Rumunia pomiędzy referendum a krytyką UE
29 lipca odbędzie się w Rumunii referendum dotyczące impeachmentu prezydenta Traiana Băsescu. Pod wpływem presji ze strony UE 18 lipca parlament zmienił zasady przeprowadzenia referendum i wprowadził wymóg 50-procentowej frekwencji dla wiążącego wyniku głosowania. Unieważnienie referendum ze względu na niską frekwencję daje szansę prezydentowi na uniknięcie impeachmentu. 68% wyborców deklaruje wprawdzie, że będzie głosować za jego odwołaniem, ale sezon wakacyjny może spowodować, że frekwencja będzie znacząco niższa niż zazwyczaj w wyborach (zwykle oscyluje wokół w 54–58%).
Przedstawiciele KE i państw członkowskich UE ostro skrytykowali lipcowe zmiany kadrowe i legislacyjno-proceduralne rządu Victora Ponty, które miały ułatwić odsunięcie od władzy prezydenta Băsescu. Komisja sformułowała także 11 postulatów, w których domaga się od rumuńskiego rządu, m.in. wprowadzenia transparentnych zasad mianowania wysokich urzędników, zaprzestania podważania decyzji sądów i respektowania decyzji Sądu Konstytucyjnego. Komisja Europejska 18 lipca opublikowała także bardzo krytyczny, półroczny raport w ramach unijnego mechanizmu współpracy i weryfikacji (CVM), monitorującego postępy Rumunii w reformie sądownictwa oraz walki z korupcją i przestępczością zorganizowaną. Komisja stwierdziła, że działania rządu podważają zasady demokratycznego państwa prawa i godzą w niezależność wymiaru sprawiedliwości, a mechanizm współpracy i weryfikacji musi nadal obowiązywać.
Komentarz
-
Koalicja rządowa obecnie jest bardziej skupiona na walce o wysoką frekwencję w referendum niż na spełnianiu unijnych wymogów. Dotychczas wprowadzono jedynie zmiany w prawie o referendum, gdyż zignorowanie zaleceń w tej kwestii oznaczałoby otwartą konfrontację z KE. Parlament – wbrew oczekiwaniom KE – zdecydował się jednak zatwierdzić ograniczenia kompetencji Sądu Konstytucyjnego wprowadzone rządowym dekretem.
-
W trosce o zapewnienie frekwencji rząd podjął decyzję o zwiększeniu liczby punktów do głosowania za granicą i w nadmorskich kurortach oraz wydłużył godziny ich otwarcia. Szeroko zakrojona, emocjonalna kampania skupiona na oskarżaniu prezydenta o wzmacnianie powiązań korupcyjnych w państwie i zdradę interesów narodowych ma na celu zmobilizowanie elektoratu do uczestnictwa w głosowaniu. By wzmocnić te zarzuty, ugrupowanie rządzące złożyło doniesienie o popełnieniu przestępstwa zniesławienia państwa przez prezydenta, byłych centroprawicowych premierów oraz posłów opozycyjnych. Przekazywanie opinii o sytuacji w Rumunii uznano za „szerzenie fałszywych informacji, które zagrażają bezpieczeństwu narodowemu i stabilności rumuńskiej gospodarki”.

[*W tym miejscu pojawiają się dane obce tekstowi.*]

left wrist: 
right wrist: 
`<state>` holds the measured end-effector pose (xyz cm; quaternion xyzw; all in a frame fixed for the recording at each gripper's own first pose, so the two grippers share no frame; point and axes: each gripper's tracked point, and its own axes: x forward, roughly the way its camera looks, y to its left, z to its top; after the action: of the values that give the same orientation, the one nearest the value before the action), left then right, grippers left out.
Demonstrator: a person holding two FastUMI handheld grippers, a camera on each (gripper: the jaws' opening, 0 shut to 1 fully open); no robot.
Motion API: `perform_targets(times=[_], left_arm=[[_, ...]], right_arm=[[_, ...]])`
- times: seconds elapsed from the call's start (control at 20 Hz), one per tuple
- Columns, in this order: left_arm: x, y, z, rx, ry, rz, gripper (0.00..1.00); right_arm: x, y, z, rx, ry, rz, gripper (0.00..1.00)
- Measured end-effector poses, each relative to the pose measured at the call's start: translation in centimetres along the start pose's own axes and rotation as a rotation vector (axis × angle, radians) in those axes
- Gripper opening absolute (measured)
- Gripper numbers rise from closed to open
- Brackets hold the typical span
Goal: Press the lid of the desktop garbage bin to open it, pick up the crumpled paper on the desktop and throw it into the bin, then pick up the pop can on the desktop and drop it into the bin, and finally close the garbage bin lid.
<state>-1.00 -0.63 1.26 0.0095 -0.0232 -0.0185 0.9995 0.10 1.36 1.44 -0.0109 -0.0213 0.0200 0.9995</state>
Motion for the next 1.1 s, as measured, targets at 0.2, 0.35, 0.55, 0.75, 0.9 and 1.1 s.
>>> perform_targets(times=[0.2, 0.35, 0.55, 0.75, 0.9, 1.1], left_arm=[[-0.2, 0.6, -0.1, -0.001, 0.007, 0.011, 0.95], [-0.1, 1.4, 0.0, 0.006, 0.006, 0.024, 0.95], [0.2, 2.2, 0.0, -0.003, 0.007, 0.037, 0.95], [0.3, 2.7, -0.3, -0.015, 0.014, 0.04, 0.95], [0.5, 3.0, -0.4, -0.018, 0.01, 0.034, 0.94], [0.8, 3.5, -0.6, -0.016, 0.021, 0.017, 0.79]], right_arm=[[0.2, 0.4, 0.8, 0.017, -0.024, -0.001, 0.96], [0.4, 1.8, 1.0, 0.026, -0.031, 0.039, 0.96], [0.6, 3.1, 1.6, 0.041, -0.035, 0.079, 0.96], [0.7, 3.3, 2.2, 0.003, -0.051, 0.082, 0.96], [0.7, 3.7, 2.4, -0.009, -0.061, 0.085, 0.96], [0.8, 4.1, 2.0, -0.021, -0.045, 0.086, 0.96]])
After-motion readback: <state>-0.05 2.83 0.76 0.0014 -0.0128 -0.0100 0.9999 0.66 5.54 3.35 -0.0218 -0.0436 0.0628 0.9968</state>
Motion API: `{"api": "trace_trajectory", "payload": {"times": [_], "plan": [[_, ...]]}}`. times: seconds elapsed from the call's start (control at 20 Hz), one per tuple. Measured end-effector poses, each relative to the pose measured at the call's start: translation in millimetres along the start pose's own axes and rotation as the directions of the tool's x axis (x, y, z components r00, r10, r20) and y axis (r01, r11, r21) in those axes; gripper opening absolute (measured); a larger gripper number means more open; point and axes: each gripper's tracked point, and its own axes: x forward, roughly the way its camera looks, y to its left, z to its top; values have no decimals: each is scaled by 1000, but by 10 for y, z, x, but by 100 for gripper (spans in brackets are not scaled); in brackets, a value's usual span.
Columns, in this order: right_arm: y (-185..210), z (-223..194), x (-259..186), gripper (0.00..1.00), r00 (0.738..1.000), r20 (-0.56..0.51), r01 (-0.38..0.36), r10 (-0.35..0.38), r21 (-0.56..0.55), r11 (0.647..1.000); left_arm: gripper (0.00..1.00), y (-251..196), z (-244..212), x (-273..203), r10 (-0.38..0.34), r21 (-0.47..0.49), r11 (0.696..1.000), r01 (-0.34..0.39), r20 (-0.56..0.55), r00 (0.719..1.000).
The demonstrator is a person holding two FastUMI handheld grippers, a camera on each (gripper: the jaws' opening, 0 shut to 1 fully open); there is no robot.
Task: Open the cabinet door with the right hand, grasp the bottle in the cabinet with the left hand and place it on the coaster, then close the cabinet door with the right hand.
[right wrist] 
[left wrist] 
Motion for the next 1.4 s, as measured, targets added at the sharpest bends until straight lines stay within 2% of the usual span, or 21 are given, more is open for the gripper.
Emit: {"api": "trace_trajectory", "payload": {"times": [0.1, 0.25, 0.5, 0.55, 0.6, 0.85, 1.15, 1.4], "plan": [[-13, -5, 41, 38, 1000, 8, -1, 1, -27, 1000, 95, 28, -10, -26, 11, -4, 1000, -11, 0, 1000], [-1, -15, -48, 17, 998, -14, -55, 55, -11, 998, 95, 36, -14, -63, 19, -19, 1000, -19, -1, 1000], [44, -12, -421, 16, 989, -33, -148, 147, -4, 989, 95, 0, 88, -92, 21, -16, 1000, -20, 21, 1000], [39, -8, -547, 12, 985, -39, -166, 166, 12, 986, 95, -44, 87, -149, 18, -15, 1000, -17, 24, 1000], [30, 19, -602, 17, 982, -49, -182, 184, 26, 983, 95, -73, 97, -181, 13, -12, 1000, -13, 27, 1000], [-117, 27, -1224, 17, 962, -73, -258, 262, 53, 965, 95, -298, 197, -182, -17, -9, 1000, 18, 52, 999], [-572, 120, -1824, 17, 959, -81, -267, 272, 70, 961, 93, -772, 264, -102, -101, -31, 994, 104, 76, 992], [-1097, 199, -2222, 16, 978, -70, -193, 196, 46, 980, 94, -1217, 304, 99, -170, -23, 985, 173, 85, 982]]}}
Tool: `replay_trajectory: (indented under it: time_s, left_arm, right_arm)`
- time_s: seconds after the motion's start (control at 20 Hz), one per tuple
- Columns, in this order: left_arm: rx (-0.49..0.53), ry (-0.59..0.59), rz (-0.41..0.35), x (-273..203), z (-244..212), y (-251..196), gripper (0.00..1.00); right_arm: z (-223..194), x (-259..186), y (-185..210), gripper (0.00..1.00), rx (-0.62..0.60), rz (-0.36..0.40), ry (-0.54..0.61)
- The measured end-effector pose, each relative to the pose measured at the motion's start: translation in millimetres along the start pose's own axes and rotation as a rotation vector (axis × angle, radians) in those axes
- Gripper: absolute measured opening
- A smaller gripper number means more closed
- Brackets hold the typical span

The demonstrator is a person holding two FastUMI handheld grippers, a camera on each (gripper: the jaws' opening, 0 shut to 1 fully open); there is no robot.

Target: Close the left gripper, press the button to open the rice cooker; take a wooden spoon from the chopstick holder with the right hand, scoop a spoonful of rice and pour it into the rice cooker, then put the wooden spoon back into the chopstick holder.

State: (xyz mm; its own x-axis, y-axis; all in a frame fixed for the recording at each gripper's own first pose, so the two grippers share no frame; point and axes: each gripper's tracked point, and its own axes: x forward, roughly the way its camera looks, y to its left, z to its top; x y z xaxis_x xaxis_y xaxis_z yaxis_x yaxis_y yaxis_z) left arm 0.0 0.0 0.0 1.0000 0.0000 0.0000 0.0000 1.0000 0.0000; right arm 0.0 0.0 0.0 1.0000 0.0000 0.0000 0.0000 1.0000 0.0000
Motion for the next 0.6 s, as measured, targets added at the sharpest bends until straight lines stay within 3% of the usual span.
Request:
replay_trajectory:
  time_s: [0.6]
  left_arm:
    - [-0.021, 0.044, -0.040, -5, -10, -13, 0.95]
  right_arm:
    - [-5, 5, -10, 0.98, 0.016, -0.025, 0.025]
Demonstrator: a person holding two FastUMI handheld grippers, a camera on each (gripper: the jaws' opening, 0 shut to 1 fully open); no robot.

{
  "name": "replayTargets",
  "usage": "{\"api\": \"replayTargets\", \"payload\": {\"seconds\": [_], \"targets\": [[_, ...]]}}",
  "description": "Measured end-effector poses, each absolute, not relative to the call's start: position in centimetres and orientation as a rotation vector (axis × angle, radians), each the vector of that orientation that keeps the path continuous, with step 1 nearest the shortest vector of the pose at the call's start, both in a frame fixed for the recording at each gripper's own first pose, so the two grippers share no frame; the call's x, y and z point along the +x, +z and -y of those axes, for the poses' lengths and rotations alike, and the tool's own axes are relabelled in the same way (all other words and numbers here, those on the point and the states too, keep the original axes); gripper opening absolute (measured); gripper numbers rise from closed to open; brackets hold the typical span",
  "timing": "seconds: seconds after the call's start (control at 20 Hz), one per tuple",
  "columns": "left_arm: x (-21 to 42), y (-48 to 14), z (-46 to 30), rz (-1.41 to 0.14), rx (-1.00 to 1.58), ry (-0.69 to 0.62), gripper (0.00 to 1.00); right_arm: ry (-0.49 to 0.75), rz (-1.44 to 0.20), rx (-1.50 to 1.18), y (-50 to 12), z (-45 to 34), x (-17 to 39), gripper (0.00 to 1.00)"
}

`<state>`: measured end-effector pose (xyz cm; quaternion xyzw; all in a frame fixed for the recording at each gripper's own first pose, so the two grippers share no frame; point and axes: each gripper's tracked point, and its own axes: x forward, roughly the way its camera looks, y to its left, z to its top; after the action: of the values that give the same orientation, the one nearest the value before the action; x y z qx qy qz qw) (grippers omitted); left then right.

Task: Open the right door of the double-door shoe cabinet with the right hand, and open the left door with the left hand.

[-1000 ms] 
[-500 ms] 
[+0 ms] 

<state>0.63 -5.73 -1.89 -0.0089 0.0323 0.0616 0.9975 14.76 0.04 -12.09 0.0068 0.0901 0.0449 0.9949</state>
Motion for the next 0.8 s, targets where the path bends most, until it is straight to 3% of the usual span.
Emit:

- Rząd zakłada, że po odsunięciu od władzy Traiana Băsescu wciąż będzie możliwa poprawa relacji z państwami UE i KE oraz wizerunku Rumunii na arenie międzynarodowej. Strategia ta jest jednak skazana na niepowodzenie w przypadku nieważności referendum. W takiej sytuacji można się spodziewać dalszej eskalacji kryzysu politycznego w Rumunii, który potrwa co najmniej do wyborów parlamentarnych zaplanowanych na jesień br. oraz utrzymywania się złych relacji na linii Bukareszt–Bruksela. Bezprecedensowa walka rządu z prezydentem podważyła wiarygodność państwa na arenie międzynarodowej i stabilność instytucji demokratycznych w Rumunii.